Direct Correlation between Age at Diagnosis and Severity of Nephropathy in Fabry Disease Patients.

作者信息

Jaurretche Sebastián P A, Antongiovanni Norberto, Perretta Fernando

机构信息

Biophysics and Human Physiology Department, School of Medicine, Instituto Universitario Italiano de Rosario, Argentina.

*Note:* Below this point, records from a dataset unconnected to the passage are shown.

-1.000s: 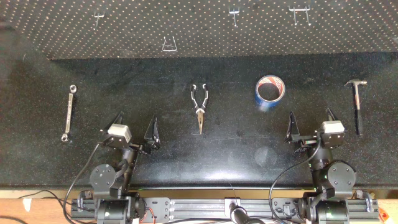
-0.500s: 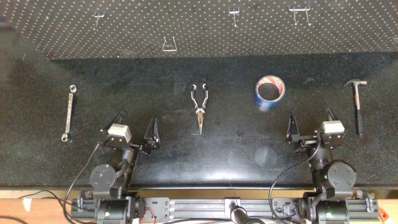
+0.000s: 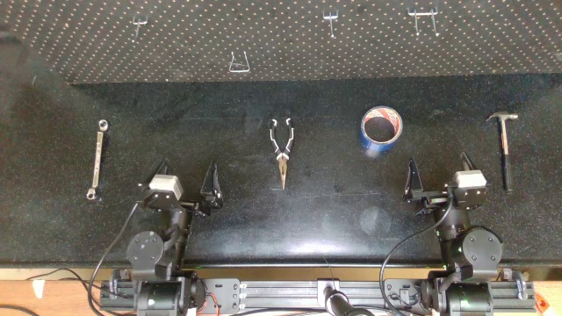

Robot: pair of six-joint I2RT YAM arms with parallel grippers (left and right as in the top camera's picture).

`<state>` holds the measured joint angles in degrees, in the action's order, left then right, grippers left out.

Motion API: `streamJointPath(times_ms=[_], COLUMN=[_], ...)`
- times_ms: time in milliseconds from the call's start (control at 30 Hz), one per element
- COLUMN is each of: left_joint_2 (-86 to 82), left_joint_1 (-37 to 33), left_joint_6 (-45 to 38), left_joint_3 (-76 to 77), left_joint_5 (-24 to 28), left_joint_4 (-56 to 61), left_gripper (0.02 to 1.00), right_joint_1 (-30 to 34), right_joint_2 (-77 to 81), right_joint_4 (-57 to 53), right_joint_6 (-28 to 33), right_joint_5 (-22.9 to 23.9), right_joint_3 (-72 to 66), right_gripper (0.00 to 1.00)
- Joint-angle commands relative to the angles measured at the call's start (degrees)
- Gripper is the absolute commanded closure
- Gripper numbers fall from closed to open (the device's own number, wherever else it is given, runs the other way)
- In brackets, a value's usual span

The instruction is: Place Tools Onto Pegboard

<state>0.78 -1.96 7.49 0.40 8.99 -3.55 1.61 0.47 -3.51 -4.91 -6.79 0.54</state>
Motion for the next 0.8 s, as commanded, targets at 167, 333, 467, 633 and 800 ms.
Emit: streamJointPath(times_ms=[167, 333, 467, 633, 800], left_joint_2=[33.9, 54.0, 62.1, 66.0, 71.8], left_joint_1=[-3.3, -7.2, -15.6, -27.5, -42.0], left_joint_6=[-11.4, -15.5, -21.2, -29.0, -39.7], left_joint_3=[29.6, 56.7, 63.2, 63.5, 63.5], left_joint_5=[-12.2, -22.1, -21.8, -14.6, -9.4], left_joint_4=[-23.6, -50.6, -57.5, -63.7, -61.5], left_gripper=[0.025, 0.023, 0.025, 0.025, 0.023], right_joint_1=[0.3, 0.3, 0.3, 0.3, 0.3], right_joint_2=[-0.4, -0.4, -0.4, -0.4, -0.4], right_joint_4=[-0.1, -0.1, -0.1, -0.1, -0.1], right_joint_6=[-0.6, -0.6, -0.6, -0.6, -0.6], right_joint_5=[0.1, 0.1, 0.1, 0.1, 0.1], right_joint_3=[-0.3, -0.3, -0.3, -0.3, -0.3], right_gripper=[0.027, 0.027, 0.027, 0.025, 0.025])
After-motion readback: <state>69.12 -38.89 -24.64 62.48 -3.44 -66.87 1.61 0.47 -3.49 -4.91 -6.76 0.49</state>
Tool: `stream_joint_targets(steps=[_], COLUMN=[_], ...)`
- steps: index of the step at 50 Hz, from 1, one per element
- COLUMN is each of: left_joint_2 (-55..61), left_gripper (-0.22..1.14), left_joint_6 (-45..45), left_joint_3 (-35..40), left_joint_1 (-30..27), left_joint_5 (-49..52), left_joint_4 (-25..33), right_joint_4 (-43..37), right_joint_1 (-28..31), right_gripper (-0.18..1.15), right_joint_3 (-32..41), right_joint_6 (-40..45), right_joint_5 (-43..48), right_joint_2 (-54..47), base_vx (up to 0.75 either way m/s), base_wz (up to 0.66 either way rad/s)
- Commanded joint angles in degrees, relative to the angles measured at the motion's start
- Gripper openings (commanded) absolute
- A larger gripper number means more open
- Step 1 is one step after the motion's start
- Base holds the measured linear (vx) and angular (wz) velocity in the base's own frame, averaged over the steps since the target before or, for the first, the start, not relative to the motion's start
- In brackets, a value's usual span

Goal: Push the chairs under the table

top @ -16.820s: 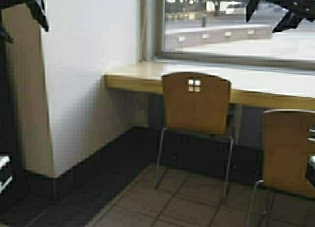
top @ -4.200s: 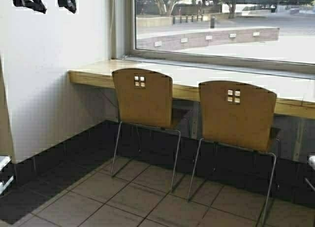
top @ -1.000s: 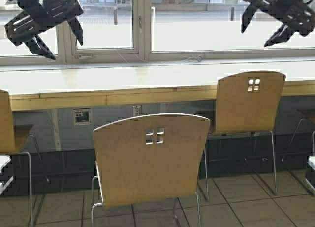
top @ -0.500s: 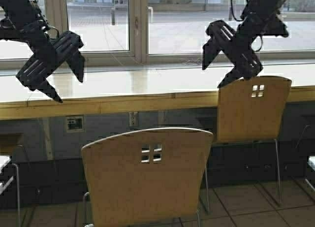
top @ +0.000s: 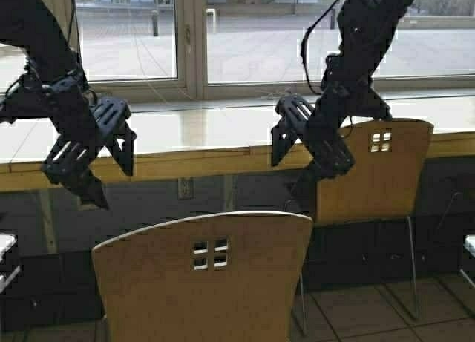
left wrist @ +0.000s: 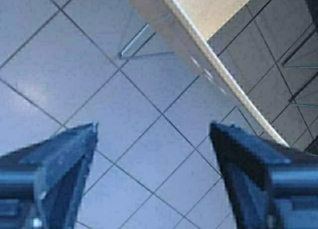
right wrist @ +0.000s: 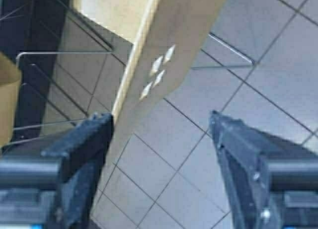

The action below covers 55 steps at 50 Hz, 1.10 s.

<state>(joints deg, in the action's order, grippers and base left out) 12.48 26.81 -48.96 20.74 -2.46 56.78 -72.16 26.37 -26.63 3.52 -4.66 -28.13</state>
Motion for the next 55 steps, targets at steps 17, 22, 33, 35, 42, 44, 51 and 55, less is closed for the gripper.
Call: stream_joint_targets(steps=[17, 22, 33, 35, 42, 44, 51, 55], left_joint_2=[9.5, 11.7, 15.8, 16.3, 17.7, 18.1, 20.0, 21.4], left_gripper=[0.98, 0.98, 0.98, 0.98, 0.98, 0.98, 0.98, 0.98], left_joint_6=[0.2, 0.2, 0.2, 0.2, 0.2, 0.2, 0.2, 0.2], left_joint_3=[4.1, 4.6, 8.2, 8.5, 10.0, 10.5, 11.4, 12.1], left_joint_1=[1.4, 1.3, 1.4, 1.4, 1.3, 1.4, 1.9, 1.9], left_joint_5=[-1.8, -2.1, -2.2, -2.1, -2.1, -1.9, -1.3, -1.3], left_joint_4=[15.5, 18.0, 19.5, 19.5, 19.5, 19.5, 19.5, 19.5], right_joint_4=[-3.8, -3.9, -3.9, -3.9, -3.9, -4.0, -4.0, -4.0], right_joint_1=[0.9, 0.9, 0.9, 1.0, 0.9, 0.9, 0.9, 0.9], right_gripper=[0.93, 0.93, 0.93, 0.93, 0.93, 0.93, 0.93, 0.93], right_joint_3=[10.0, 11.2, 13.1, 13.1, 13.1, 13.0, 13.0, 13.4], right_joint_6=[-0.2, -0.2, -0.2, -0.2, -0.2, -0.2, -0.2, -0.1], right_joint_5=[-1.8, -2.8, -4.7, -5.4, -6.2, -6.2, -7.0, -7.1], right_joint_2=[-7.2, -8.8, -11.9, -12.4, -14.2, -14.7, -16.1, -17.1], base_vx=[0.1, 0.09, 0.08, 0.08, 0.08, 0.08, 0.07, 0.05], base_wz=[-0.01, -0.01, 0.01, 0.03, 0.03, 0.02, 0.02, 0.02])
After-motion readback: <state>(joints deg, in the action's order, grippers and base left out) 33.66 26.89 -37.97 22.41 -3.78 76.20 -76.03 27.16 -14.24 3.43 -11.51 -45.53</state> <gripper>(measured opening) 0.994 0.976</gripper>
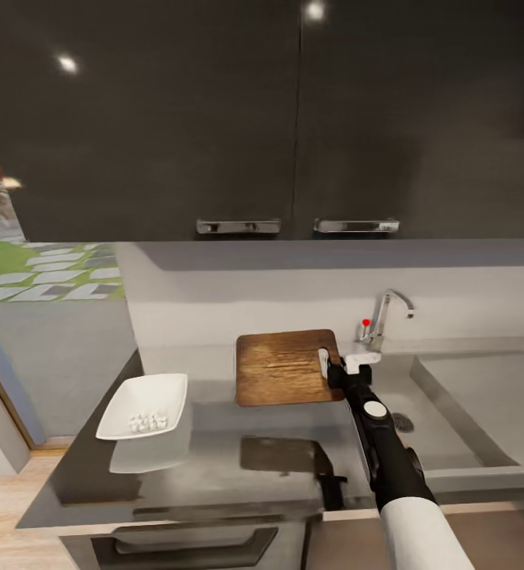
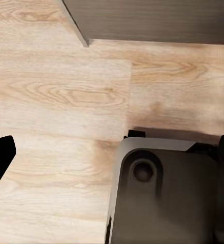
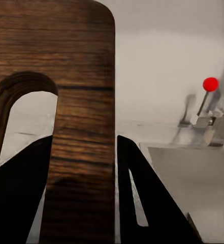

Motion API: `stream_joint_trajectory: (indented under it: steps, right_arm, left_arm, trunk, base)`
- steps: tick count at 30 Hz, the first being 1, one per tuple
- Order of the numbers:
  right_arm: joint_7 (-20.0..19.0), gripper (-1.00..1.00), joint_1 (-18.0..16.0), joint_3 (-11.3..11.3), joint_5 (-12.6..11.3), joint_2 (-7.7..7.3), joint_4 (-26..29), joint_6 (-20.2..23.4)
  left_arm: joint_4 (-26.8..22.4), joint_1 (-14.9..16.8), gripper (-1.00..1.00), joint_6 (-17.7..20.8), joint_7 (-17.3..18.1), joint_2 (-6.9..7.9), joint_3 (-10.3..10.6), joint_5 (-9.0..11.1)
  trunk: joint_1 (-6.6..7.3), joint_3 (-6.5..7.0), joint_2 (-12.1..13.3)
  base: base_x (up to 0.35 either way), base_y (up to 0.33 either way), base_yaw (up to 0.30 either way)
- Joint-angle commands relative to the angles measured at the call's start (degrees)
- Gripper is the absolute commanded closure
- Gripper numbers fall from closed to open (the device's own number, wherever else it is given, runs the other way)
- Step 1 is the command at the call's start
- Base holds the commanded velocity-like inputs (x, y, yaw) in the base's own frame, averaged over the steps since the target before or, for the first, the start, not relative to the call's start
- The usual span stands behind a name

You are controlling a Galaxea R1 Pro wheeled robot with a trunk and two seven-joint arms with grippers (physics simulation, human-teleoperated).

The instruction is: In the kitchen, take the Vidalia onion out of the sink, dice it on the chopping board with the paring knife, put the diced onion into the bowl on the countertop, then place both the paring knife and the chopping board into the sink.

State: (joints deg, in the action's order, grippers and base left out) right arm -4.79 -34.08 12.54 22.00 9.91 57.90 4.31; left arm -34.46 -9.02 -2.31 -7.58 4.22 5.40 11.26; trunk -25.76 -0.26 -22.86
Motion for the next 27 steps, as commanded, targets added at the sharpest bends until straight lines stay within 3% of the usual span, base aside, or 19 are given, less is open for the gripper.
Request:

Los Manantiales, Neurosciences Center, Grupo GAMMA Rosario, Argentina.

出版信息

Indian J Nephrol. 2019 Nov-Dec;29(6):398-401. doi: 10.4103/ijn.IJN_167_18.

Abstract

INTRODUCTION

Nephropathy is one of the major complications of Fabry disease and mainly includes reduced glomerular filtration rate and proteinuria. Affected patients show different degrees of annual loss of renal function according to the magnitude of proteinuria and decrease in estimated glomerular filtration rate (eGFR) at the baseline.

OBJETIVE

To analyze the relationship between age at diagnosis and severity of nephropathy in a Fabry disease population.

METHODS

Cross-sectional design with retrospective data collection.

RESULTS

Seventy-two patients were studied with mean age of 26.26 ± 16.48 years and 30 men (41.6%). Twenty-seven paediatric patients and 45 adults were included. Thirteen genotypes were found: E398X, L415P, c886A>G, L106R, c.680G>A, A292T, c. 448.delG, R363H, C382Y, R301Q, D109G, del 3 and 4 exons, W81X, all pathogenic mutations of GLA gene. The mean eGFR in paediatric population was 115.81 ± 20.87 ml/min/1.73 m and in adults was 80.63 ± 42.22 ml/min/1.73 m. The Pearson's bilateral correlation coefficient test (value = -0.462) between the age at diagnosis and eGFR indicates inverse correlation between both variables with a strong statistical significance ( = < 0.01). Spearman's bilateral correlation coefficient (value = +0.385) between the variables at diagnosis and the degree of proteinuria indicates direct correlation between both variables with a strong statistical significance ( = <0.01).

CONCLUSIONS

Diagnosis of Fabry disease patients at a younger age could be a key to improve the nephropathy prognosis and allow early and effective interventions.

摘要

引言

肾病是法布里病的主要并发症之一,主要包括肾小球滤过率降低和蛋白尿。根据蛋白尿的程度以及基线时估计肾小球滤过率(eGFR)的下降情况,受影响的患者每年会出现不同程度的肾功能丧失。

目的

分析法布里病患者的诊断年龄与肾病严重程度之间的关系。

方法

采用横断面设计并进行回顾性数据收集。

结果

对72例患者进行了研究,平均年龄为26.26±16.48岁,其中男性30例(41.6%)。纳入了27例儿科患者和45例成人患者。共发现13种基因型:E398X、L415P、c886A>G、L106R、c.680G>A、A292T、c.448.delG、R363H、C382Y、R301Q、D109G、缺失3和4外显子、W81X,均为GLA基因的致病性突变。儿科人群的平均eGFR为115.81±20.87 ml/min/1.73 m²,成人为80.63±42.22 ml/min/1.73 m²。诊断年龄与eGFR之间的Pearson双侧相关系数检验(值=-0.462)表明这两个变量之间呈负相关,具有很强的统计学意义(P<0.01)。诊断时的变量与蛋白尿程度之间的Spearman双侧相关系数(值=+0.385)表明这两个变量之间呈正相关,具有很强的统计学意义(P<0.01)。

结论

法布里病患者在较年轻时确诊可能是改善肾病预后并实现早期有效干预的关键。